Denizle toprak, yalnız onda ermiş visale,
Ve kavuşmuş rüyalar, onda, onda misale.İstanbul benim canım;
Vatanım da vatanım…
İstanbul,
İstanbul…
Üstadın da dediği kadar aşık olunası güzelliklere sahip bu şehir. Havasıyla, suyuyla, taşıyla, toprağıyla… Gelip gideni eksik olmaz bir başka tabirler. Şehrinde yaşayan insanın yanı sıra dünyadan konukları olur ve mutlaka bu şehri keşfetmek için gelen her konuk İstanbul’un bu eşsiz kulelerinden birkaçını ziyaret eder. Bu kulelerin hepsi sahip oldukları fonksiyonel özellikleri dışında, yapıldığı dönem, mimari özellikleriyle İstanbul için vazgeçilmez değerlerdir. İstanbul’un silüetini tarihi yarımadanın tepelerinde inşa edilmiş mükemmel camiler oluşturmuş olsa da, bu kuleler İstanbul’un tarihine serpilmiş mücevherler gibidir.
Beyazıt Kulesi
Döneminde yangınlarıyla meşhur olan İstanbul’un harap olmaması için önemli bir konuma inşa edilmiştir.
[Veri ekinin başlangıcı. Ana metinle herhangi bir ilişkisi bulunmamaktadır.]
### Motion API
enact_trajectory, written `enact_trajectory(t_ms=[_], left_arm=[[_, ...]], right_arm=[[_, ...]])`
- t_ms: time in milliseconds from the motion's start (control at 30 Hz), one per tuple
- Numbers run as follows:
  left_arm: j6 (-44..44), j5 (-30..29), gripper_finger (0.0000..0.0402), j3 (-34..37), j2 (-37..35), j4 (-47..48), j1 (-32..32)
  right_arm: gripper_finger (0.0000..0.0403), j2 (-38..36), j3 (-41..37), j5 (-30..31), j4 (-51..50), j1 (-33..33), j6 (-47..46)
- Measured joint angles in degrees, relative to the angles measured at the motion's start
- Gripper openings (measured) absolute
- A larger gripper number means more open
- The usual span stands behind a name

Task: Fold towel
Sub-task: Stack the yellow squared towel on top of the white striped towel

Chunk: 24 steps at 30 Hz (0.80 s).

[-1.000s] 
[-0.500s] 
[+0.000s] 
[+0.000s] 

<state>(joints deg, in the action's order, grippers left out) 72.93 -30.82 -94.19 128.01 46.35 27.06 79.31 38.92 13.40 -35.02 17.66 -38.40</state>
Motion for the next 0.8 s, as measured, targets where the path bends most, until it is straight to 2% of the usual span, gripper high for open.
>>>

Kagir bir yapım sistemine sahip olan yapı 1828 yılında Balyan ailesinin mimar olan bir ferdi tarafından yapıldı. Çeşitli zamanlarda yangınlardan dolayı zarar görmüş olsa da kısmen onarıldı. Yangınların önlenmesi için yapılmış bir kule olan Beyazıt Yangın Kulesi’nin yangınlarda zarar görmüş olmasıda garip bir başka durum olarak notların arasına sıkıştırılmıştır. Uzun yıllar itfayeciler tarafından kullanılan Beyazıt Kulesi, günümüzde hala meterolojik gözlemlerin yapıldığı bir kule olarak ayakta durmaya devam etmektedir. Eşsiz güzellikte bir konuma sahip olan kule hala günümüzde, fotoğraf severlerin İstanbul’un panoramatik fotoğraflarının çekimi için en güzel noktalardan biridir.
Galata Kulesi
Cenevizliler tarafından, Bizanslılara karşı savunma amacıyla inşa edilmiştir. Etrafını çevreleyen küçük kuleler sayesinde oluşturulmuş surlar zaman içerisinde ömrünü doldurmuş ve Fatih Sultan Mehmet tarafından yıktırılmıştır. Ancak etrafındaki surların yıkılması ile tek başına kalan Galata Kulesi o eşsiz güzellinden birşey kaybetmemiştir. Fatih Sultan Mehmed, Galata Kulesi için birçok şiir yazmıştır. Coğrafi konumu itibariyle kulenin güzelliğinin her daim ön planda olcağı bilinmiştir. Galata Kulesi, değişen zaman içerisinde çeşitli fonksiyonlarda kullanılmıştır. 60’lı yıllar sonrasında, geçirdiği restorasyon ile beraber kulenin tepesine geçirilen konik yapılı çatı ile beraber yapı kendini daha da çok güzelleştirmiştir. Ve günümüzde seyir kulesi halinde kullanılan ve restoran olarak kullanılan bir mekana çevrilmiştir.
Kız Kulesi
Dünyada efsanelere konu olan, İstanbul’un en özel kulelerinden biridir. Yapıldığından bugüne denk çeşitli yangınlar atlatmıştır. Mimarisinde değişilikler olarak günümüzdeki haline kadar gelmiştir. Edinilen bilgilere göre belirli zamanlarda bazı devlet yetkililerinin cezalandırıldığı bir yapı olarak kullanılmıştır. 1700’lü yılların başında büyük bir yangın geçiren Kız Kulesi 1700’lü yılların ortasında, Sadrazam İbrahim Paşa tarafından, cam malzeme kullanılarak yeni bir yapı yapıldı ve bu yapının çatısı kurşunla örtüldü. Günümüzdeki yapının formu yaklaşık olarak bu döneme aittir. 1800’lü yıllarda ise, kolera salgınına karşı hastane olarak kullanılan kız kulesi 2. Mahmut tarafından bir kez daha onarıldı. 1900 lü yıllarda ise sadece deniz feneri olarak kullanılmıştır. Ve şimdiki zamanlarda ziyaret edilebilen ve restoran olarak kullanılan eşsiz güzelliklere sahip bir konuma sahiptir.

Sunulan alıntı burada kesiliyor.